De nuevo con la mochila en la espalda, dejo la
cuna del candombe para iniciar el viaje de regreso a Lima, desde donde volaré
en un mes de vuelta a mis pagos; más de 4000 km. por delante, parte de los cuales
pienso quitarme de encima en pocos días. Así que empiezo con 10 horas de bus
hasta Rosario (Argentina), donde me reencuentro con mis compadres argentinos.
No es hasta última hora que, consultando el
mapa, me doy cuenta de que esta ciudad está a orillas del Río Paraná, uno de
estos inmensos ríos que cruzan medio continente, como el Uruguay (que junto a
su afluente Río Negro acabo de cruzar en el viaje). Y cuál es mi sorpresa cuando
me encuentro navegándolo en una lanchita al día siguiente para pasar la tarde
en una de sus islas, e incluso manejando
la lancha a la vuelta, con los últimos rayos de sol. El colofón a tan grato día
es un asadito argentino en la terraza de Tato, con un vinito y algo de
guitarreo. ¡Chévere!, o como dirían en Chile, ¡Cuático!
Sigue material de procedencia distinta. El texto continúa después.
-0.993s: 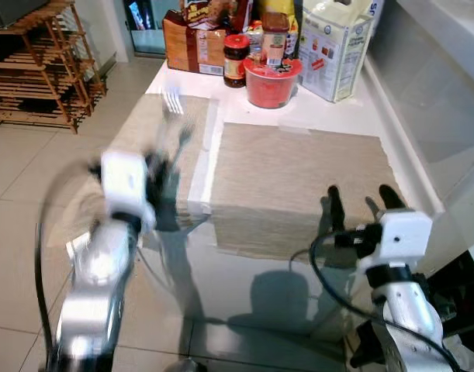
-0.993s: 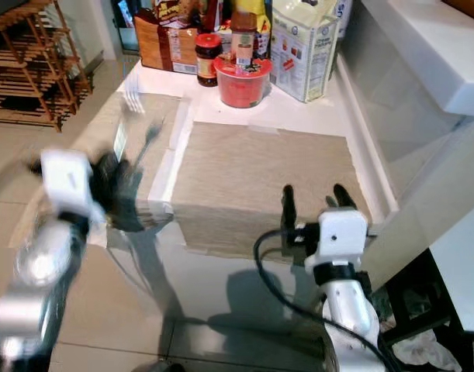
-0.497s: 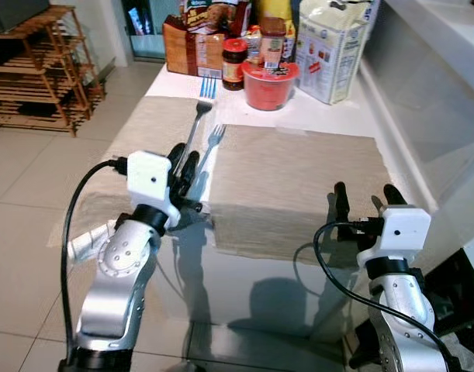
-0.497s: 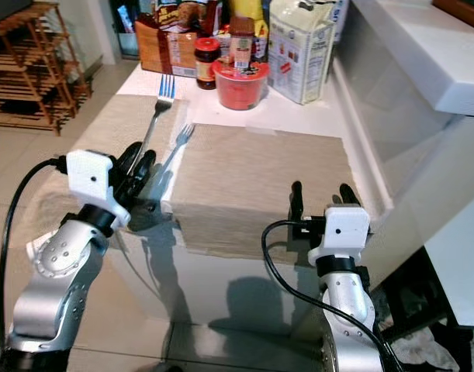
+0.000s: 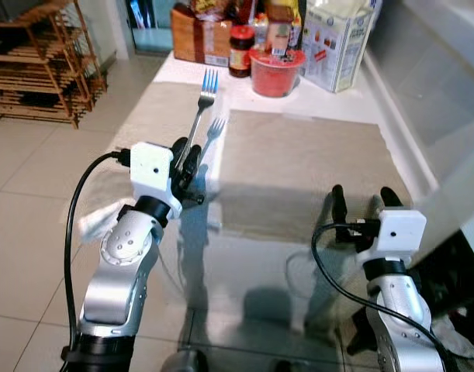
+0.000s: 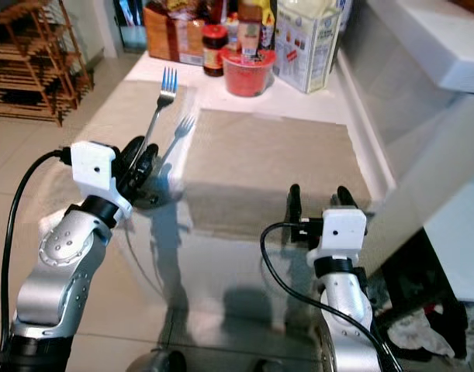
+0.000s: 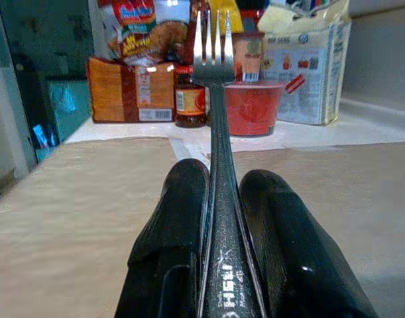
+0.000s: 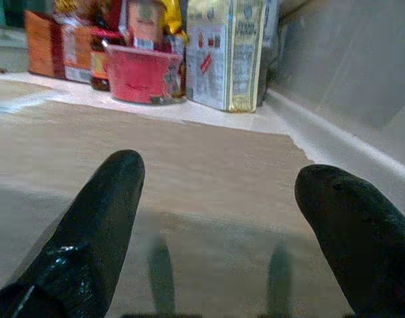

El fin de semana transcurre tranquilamente, con
un paseíto en bici por la ciudad, un recorrido por la feria artesana y un mate
junto al río mientras el sol despide el día. Incluso hay tiempo para (y esto
romperá el halo romántico que más de un* tendrá de mi viaje) para ver un Madrid-Barça:
curiosa situación; ¡por lo menos ganó el Barça!
E igual que me acogieron, me despiden con otro
asado, esta vez con chorizos para hacer unos choripanes, igualmente acompañados
con un vino y seguidos del ya habitual guitarreo.
Así que me voy yendo de aquí con el ánimo bien alto
y fuerzas para retomar el mochileo, encantado con los cuidados que me han dado
el Tato y el Cuervo (casa, comida, billares, el río,…) y también sus compas
(ricas paltas y rico vino).
Me quedan por delante dos días de viaje hasta
La Paz: 40 horas de viaje para los 2500 km. que separan ambas ciudades. Una
auténtica paliza para estar cuanto antes en Bolivia; allí me encuentro más
cómodo y, además, me están esperando.